Андерсен терпит долго. Столько, сколько может позволить затаенная внутри него ярость и вскормленные отцом эгоизм с гордостью. Но когда тяжелый кулак вновь приближается к лицу, он вскакивает на ноги, перехватывает руку, заламывает за спиной и придавливает брыкающегося Бена к кровати собственным весом.
Бен ухитряется вырваться из захвата, пихается локтями и переворачивается на спину. Кровать скрипит под борющимися на ней парнями. Вик сжимает пальцами челюсти Бена. Раздраженно закатывает глаза, когда тот пытается плюнуть в него. Вик обещает откусить ему язык, если тот не угомонится. И у кого из них еще проблемы с контролем агрессии?!
А потом Вик его целует, заглушая все протесты. Перехватывает над головой запястья. Его захват сильный и надежный, даже немного грубый, никакой больше жалости. Иначе Бен бы обязательно пнул его коленом, чтобы, если уж не оторвать, то хотя бы отбить к чертям, чтобы больше неповадно было врать. В руках Андерсена хорошо и надежно. В них Бен чувствует себя защищенным. К этому ему пришлось долго привыкать. Да и Вику тоже. От прежней нежности и трепетности не осталось и следа. Она им сейчас не нужна.
Вик чувствует, как спину обжигает резкой болью.
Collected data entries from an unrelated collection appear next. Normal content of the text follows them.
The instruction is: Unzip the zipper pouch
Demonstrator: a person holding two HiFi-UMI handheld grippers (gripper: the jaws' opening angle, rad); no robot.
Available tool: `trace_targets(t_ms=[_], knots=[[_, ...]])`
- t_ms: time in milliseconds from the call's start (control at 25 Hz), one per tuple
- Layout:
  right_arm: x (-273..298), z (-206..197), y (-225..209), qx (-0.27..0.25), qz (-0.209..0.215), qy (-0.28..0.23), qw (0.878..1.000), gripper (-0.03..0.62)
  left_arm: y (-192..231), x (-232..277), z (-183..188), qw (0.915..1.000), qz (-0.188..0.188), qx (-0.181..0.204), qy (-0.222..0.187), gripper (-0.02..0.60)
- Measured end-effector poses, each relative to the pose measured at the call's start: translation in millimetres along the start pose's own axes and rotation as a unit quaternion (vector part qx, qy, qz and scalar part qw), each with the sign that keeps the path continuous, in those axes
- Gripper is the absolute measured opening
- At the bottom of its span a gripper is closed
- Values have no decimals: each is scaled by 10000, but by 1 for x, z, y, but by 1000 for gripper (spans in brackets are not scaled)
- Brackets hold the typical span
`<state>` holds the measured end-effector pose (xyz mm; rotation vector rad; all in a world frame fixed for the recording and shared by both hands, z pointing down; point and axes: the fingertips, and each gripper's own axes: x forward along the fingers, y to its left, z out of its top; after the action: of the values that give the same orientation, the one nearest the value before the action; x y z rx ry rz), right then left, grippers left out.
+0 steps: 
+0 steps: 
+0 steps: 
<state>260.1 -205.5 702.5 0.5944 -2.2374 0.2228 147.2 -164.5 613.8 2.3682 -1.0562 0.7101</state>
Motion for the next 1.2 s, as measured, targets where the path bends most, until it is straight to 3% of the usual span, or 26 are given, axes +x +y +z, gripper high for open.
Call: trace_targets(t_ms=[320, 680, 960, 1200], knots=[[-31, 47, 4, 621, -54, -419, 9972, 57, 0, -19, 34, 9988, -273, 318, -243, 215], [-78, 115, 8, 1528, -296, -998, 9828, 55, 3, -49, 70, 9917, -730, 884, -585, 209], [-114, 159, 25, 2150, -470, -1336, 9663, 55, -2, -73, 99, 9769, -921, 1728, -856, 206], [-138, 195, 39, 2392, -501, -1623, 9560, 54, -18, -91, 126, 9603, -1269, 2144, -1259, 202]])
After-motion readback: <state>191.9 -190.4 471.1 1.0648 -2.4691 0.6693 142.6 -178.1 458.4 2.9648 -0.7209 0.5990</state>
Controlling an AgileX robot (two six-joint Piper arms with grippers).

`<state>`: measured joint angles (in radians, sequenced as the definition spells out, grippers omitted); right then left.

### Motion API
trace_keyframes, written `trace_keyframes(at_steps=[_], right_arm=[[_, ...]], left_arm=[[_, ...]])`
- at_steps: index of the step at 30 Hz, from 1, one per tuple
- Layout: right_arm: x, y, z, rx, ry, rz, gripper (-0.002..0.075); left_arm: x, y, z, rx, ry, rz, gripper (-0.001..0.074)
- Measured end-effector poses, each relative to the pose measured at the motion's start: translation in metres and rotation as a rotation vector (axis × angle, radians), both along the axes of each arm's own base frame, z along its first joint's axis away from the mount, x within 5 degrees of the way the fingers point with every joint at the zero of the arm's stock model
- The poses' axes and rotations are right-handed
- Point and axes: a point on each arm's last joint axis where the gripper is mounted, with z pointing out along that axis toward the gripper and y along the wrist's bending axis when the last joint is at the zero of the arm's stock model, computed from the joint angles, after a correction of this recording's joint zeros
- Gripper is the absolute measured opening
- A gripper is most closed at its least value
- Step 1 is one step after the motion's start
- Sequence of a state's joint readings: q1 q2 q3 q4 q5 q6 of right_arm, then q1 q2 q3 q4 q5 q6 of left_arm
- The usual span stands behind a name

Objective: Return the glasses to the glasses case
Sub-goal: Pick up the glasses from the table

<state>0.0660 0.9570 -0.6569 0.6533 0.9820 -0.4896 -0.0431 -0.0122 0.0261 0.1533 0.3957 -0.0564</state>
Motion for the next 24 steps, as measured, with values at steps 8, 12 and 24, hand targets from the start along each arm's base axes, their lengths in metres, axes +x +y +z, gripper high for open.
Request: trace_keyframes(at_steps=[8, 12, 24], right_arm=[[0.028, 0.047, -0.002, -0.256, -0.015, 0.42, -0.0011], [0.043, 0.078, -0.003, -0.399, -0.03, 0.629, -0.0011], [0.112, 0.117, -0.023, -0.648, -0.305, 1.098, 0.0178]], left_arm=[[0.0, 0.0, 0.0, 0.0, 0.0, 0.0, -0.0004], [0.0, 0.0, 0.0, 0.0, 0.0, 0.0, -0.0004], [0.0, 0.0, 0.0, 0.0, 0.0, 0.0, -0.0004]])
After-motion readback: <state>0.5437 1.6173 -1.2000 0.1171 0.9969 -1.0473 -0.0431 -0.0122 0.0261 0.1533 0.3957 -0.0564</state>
Бен под ним ухмыляется, довольный произведенным эффектом, и снова царапает кожу короткими ногтями. Вик в отместку сжимает зубы на его плече. Слишком сильно, доставляя достаточно боли. Он стискивает дрожащие бедра мальчишки до синяков.
Идеальное преступление. Один поедет в Чикаго с «разукрашенной» шеей, второй с располосованной спиной в армию на другой конец света. Вик ловит разноцветные фейерверки под веками, когда Бен тянется к нему, нетерпеливо кусает за нижнюю губу, вырывая из груди Андерсена низкий стон.
***
Виктор слепо пялится в потолок. Он уверен, что еще чуть-чуть, и он проделает в нем дыру взглядом. Голова Бена покоится на его груди. Вик не может удержаться, чтобы не провести пальцами по мягким волосам, по расслабленной спине. Бен поворачивает голову. Легкая полуулыбка блуждает на губах, но пустой взгляд выдает парнишку с головой. Вик целует еще влажный лоб, касается подбородка и оставленных им следов на шее.